→ ABOUT THIS TASK:
Take the listing below and print exactly the lines starting at the line containing "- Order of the" and ending at the line containing "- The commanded", both ends included, and no others.

→ DATA BLOCK:
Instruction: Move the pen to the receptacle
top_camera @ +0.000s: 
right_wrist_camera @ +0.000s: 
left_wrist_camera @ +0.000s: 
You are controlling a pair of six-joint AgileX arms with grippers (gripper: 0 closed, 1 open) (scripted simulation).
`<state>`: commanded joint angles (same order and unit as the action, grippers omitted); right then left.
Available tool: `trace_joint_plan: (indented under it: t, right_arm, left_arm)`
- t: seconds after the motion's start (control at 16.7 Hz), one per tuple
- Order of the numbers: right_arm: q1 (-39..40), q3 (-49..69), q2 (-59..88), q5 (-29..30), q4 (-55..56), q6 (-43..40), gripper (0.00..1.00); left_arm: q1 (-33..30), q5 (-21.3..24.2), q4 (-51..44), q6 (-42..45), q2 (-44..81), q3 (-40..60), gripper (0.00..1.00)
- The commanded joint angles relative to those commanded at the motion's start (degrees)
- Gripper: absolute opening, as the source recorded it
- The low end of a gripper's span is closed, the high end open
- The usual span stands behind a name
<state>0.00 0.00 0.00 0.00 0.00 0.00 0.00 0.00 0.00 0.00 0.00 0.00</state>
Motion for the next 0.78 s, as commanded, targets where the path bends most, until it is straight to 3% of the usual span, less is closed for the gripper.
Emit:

→ FINAL ANSWER:
- Order of the numbers: right_arm: q1 (-39..40), q3 (-49..69), q2 (-59..88), q5 (-29..30), q4 (-55..56), q6 (-43..40), gripper (0.00..1.00); left_arm: q1 (-33..30), q5 (-21.3..24.2), q4 (-51..44), q6 (-42..45), q2 (-44..81), q3 (-40..60), gripper (0.00..1.00)
- The commanded joint angles relative to those commanded at the motion's start (degrees)

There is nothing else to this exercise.